Baerbock membuka malam itu dan merasa senang dengan perkembangan tim DFB dalam beberapa tahun terakhir. “Saat ini kami memiliki keragaman yang besar dalam tim, yang melambangkan generasi baru pemain Jerman,” kata Baerbock dalam wawancara dengan Deutsche Welle (Babelpos).
“Tidak selalu seperti itu. Ketika saya baru saja menyelesaikan sekolah, kami memiliki Gerald Asamoah, salah satu pemain pertama yang lahir di Afrika, di tim nasional Jerman.” Pria berusia 45 tahun itu ingat diskusi tentang kepribadian Asamoah.
Mantan penyerang ini melakukan debutnya di bawah asuhan pelatih nasional Rudi Völler pada 29 Mei 2001 melawan Slovakia. Pencalonannya mendapat persetujuan dari sebagian besar masyarakat, tetapi ada juga hinaan rasis. Sebuah diskusi pun berkembang tentang apa itu orang Jerman yang “asli”, karena Asamoah lahir di Ghana dan datang ke Jerman pada usia dua belas tahun.

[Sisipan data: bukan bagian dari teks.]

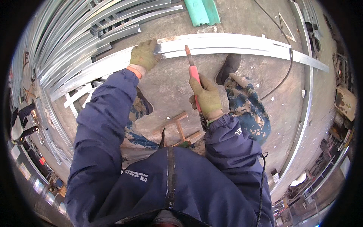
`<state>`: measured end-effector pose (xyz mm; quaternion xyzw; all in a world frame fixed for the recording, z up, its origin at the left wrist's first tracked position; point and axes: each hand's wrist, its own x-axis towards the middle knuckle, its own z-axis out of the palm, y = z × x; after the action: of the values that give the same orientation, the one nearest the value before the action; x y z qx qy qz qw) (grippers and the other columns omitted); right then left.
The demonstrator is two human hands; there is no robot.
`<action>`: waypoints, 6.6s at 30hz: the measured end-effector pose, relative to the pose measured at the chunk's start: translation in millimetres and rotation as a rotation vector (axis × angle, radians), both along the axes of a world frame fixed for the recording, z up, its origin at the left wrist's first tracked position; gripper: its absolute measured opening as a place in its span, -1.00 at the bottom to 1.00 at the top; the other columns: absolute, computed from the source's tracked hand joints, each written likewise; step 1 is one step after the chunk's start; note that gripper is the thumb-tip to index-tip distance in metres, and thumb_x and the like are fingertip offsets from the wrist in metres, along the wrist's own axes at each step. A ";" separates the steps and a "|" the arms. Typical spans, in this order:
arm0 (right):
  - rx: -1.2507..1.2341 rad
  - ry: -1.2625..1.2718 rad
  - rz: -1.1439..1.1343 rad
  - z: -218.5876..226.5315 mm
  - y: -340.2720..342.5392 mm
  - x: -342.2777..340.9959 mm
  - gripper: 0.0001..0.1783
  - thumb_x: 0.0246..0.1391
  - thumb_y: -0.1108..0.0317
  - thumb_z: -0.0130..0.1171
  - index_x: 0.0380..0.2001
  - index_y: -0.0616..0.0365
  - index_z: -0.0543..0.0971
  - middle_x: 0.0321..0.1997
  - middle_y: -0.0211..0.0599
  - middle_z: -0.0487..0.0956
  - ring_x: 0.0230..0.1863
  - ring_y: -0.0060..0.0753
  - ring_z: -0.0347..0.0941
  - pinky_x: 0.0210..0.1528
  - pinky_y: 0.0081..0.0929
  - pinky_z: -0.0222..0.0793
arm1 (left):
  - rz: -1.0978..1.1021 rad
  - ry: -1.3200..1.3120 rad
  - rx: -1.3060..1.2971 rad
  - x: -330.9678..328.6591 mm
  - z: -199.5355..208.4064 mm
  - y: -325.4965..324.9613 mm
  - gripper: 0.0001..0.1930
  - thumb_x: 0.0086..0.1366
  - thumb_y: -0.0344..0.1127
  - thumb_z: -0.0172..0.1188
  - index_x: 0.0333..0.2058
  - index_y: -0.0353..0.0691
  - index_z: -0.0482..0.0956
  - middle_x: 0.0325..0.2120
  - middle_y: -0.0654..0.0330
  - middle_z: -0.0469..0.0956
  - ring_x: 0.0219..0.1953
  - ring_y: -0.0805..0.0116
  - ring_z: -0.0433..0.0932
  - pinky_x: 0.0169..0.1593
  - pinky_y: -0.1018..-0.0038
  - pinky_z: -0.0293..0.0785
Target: The person welds metal frame components using a welding torch, creating bright sparks. They repeatedly position and tack weld metal bars on the floor, then move to a different pile of metal pieces to continue welding.
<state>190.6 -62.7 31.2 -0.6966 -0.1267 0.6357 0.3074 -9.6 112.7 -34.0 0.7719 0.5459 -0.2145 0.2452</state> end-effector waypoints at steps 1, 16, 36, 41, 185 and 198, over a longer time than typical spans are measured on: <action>-0.002 0.000 0.001 -3.8 -0.2 0.8 -0.38 0.34 0.03 0.27 0.32 0.16 0.50 -0.23 -0.42 0.61 -0.57 -0.57 0.51 -0.63 -0.55 0.37 | 0.039 -0.002 -0.125 10.1 19.8 -6.6 -0.28 0.40 0.04 0.24 0.40 -0.18 0.28 0.26 -0.01 0.46 0.34 -0.01 0.41 0.36 0.13 0.35; -0.060 0.058 -0.004 -17.5 9.4 -10.3 -0.53 0.38 0.04 0.25 0.14 0.16 0.62 -0.52 -0.43 0.59 -0.67 -0.56 0.43 -0.71 -0.53 0.27 | 0.431 -0.814 -0.430 34.1 31.5 -131.1 -0.23 0.47 0.18 0.16 0.42 -0.25 0.27 0.16 -0.22 0.55 0.21 -0.08 0.58 0.22 0.20 0.52; -0.016 0.046 0.008 -29.6 7.5 -9.7 -0.49 0.39 0.01 0.23 0.18 0.16 0.61 -0.53 -0.44 0.58 -0.70 -0.58 0.40 -0.72 -0.56 0.27 | 0.397 -0.795 -0.407 38.6 33.6 -123.6 -0.25 0.44 0.21 0.16 0.28 -0.37 0.39 0.12 -0.32 0.54 0.20 -0.23 0.56 0.24 0.12 0.49; -0.007 0.108 -0.004 -38.5 3.4 -7.2 -0.47 0.39 0.00 0.22 0.19 0.17 0.60 -0.52 -0.45 0.58 -0.71 -0.61 0.39 -0.72 -0.58 0.26 | 0.398 -0.787 -0.426 38.7 38.6 -120.3 -0.23 0.44 0.23 0.16 0.29 -0.38 0.37 0.13 -0.32 0.53 0.22 -0.22 0.55 0.26 0.12 0.48; 0.033 0.054 -0.069 -47.2 16.2 -14.1 -0.50 0.37 0.01 0.25 0.14 0.18 0.62 -0.54 -0.39 0.60 -0.75 -0.55 0.41 -0.75 -0.55 0.28 | 0.470 -0.912 -0.378 40.4 22.2 -114.4 -0.30 0.40 0.08 0.28 0.30 -0.33 0.41 0.15 -0.19 0.56 0.23 -0.05 0.55 0.22 0.19 0.51; 0.030 0.021 -0.049 -48.2 15.6 -13.7 -0.46 0.36 -0.03 0.26 0.16 0.18 0.62 -0.54 -0.39 0.59 -0.73 -0.54 0.43 -0.74 -0.55 0.28 | 0.427 -0.770 -0.307 41.2 26.7 -113.5 -0.30 0.40 0.12 0.26 0.27 -0.36 0.44 0.04 -0.25 0.60 0.12 -0.12 0.62 0.15 0.17 0.54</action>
<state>176.9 -47.1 -17.0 -0.6880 -0.1158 0.6335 0.3346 31.6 -0.8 -7.2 0.6206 0.5237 0.0646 0.5799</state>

Striker ini ambil bagian di Piala Dunia 2002 dan 2006, membuka jalan bagi pemain-pemain berikutnya yang berasal dari Afrika seperti Jerome Boateng, Jonathan Tah, Antonio Rüdiger dan Felix Nmecha.
Di tim Piala Dunia asuhan pelatih nasional Julian Nagelsmann saat ini, sebelas dari 26 pemain memiliki latar belakang migrasi – tetapi tidak ada diskusi seperti yang terjadi saat itu dengan Asamoah.

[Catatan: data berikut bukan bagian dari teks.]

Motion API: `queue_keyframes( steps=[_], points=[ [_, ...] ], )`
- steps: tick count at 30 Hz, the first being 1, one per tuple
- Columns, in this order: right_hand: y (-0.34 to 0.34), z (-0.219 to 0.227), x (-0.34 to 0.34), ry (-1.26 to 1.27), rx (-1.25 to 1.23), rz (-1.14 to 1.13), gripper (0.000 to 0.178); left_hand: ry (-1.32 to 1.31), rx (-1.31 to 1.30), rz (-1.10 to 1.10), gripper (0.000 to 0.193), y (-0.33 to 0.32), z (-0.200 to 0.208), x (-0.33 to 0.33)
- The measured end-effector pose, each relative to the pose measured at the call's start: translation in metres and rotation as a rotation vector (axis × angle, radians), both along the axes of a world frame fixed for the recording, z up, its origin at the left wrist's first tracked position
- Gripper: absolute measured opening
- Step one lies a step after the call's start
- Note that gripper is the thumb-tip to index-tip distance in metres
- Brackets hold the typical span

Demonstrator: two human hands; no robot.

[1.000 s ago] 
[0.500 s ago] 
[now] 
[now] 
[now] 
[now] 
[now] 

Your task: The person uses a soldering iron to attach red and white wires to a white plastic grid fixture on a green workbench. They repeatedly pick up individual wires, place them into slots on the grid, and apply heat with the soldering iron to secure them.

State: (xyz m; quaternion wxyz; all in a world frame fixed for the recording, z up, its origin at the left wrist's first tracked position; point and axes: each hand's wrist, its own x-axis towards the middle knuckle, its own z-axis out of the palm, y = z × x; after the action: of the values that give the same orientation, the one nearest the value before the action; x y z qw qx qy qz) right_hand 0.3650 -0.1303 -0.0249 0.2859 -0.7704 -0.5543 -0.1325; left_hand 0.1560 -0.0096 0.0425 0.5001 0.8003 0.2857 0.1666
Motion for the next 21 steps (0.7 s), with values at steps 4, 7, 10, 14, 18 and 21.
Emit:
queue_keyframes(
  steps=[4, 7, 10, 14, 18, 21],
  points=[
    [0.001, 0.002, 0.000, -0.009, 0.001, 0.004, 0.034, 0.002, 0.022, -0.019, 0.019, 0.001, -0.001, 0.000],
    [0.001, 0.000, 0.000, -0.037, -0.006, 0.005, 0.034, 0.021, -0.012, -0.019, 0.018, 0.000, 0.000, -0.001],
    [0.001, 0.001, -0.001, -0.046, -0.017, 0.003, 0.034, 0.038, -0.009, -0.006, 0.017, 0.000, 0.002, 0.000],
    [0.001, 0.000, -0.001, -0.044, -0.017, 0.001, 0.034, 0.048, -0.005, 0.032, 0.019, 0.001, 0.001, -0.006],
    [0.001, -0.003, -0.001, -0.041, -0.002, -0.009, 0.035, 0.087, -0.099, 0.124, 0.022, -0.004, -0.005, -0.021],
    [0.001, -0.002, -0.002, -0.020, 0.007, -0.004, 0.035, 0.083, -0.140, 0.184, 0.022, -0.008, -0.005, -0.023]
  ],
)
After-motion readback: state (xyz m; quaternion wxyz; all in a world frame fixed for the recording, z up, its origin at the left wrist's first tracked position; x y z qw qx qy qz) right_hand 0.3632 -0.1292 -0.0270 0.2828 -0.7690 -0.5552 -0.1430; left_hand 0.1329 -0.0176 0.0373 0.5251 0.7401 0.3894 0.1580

Namun, beberapa politisi AfD dan beberapa pendukung mereka menggambarkan tim DFB sebagai “tim pelangi” dan karenanya mengkritik komitmen terhadap lebih banyak keberagaman dan anti-diskriminasi.

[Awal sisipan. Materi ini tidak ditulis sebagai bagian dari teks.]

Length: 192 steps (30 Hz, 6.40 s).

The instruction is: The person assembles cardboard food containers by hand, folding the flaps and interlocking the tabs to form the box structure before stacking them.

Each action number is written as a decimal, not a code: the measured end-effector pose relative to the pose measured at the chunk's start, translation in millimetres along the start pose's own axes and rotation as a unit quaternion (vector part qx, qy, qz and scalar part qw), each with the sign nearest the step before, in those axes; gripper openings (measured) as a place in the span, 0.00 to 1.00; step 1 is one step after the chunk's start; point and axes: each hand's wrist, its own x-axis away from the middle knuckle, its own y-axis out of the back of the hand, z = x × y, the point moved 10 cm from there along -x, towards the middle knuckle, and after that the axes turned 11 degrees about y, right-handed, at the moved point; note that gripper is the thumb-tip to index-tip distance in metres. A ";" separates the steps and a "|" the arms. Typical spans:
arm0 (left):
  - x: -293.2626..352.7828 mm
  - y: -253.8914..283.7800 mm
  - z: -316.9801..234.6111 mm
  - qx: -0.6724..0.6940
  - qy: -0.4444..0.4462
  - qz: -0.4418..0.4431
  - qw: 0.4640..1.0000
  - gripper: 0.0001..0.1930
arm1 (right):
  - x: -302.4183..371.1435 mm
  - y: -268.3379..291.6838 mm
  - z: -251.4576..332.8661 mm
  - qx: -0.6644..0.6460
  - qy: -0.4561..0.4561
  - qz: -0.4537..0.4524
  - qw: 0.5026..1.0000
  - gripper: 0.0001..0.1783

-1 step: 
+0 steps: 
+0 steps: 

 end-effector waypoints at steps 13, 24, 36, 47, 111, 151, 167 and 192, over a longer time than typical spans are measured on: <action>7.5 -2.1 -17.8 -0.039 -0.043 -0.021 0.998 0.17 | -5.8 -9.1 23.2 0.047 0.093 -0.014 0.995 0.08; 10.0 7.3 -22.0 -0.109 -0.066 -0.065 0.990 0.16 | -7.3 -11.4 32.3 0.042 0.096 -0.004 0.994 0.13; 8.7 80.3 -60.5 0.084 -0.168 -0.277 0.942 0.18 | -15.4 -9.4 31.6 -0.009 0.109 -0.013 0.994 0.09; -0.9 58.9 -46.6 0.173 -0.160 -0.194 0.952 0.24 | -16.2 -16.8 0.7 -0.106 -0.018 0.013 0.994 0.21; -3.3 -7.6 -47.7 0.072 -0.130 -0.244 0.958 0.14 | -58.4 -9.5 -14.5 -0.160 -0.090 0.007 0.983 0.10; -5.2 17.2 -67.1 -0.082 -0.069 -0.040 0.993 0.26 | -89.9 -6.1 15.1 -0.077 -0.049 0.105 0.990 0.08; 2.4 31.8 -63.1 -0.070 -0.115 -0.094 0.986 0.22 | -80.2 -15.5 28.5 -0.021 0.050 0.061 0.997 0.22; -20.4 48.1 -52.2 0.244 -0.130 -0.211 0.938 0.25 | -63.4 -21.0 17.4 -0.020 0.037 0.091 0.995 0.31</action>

Semangat tim lebih penting daripada superstar
“Ini menunjukkan betapa pentingnya kampanye anti-rasisme,” kata Baerbock. “Sebuah tim selalu mewakili masyarakat.” Tim ini menggarisbawahi hal itu, memberikan contoh penting bagi anak-anak di Jerman dan menunjukkan: “Anda bisa sukses di mana saja. Olahraga – dan terutama sepak bola – menyatukan orang. Semua orang setara di lapangan, tidak peduli dari mana Anda berasal, apa penghasilan orang tua Anda, atau bahasa apa yang Anda gunakan. Yang penting adalah Anda mencetak gol dan menjadi pemain tim,” kata Baerbock.
Untuk itu pula, mantan Menteri Luar Negeri Jerman ini berharap tim DFB bisa melangkah jauh di Piala Dunia kali ini.
“Kami bukanlah tim yang dipertaruhkan kebanyakan orang, tapi kami memiliki semangat tim yang hebat,” kata Baerbock. “Terkadang lebih penting memiliki tim terbaik dan bukan memiliki banyak superstar.”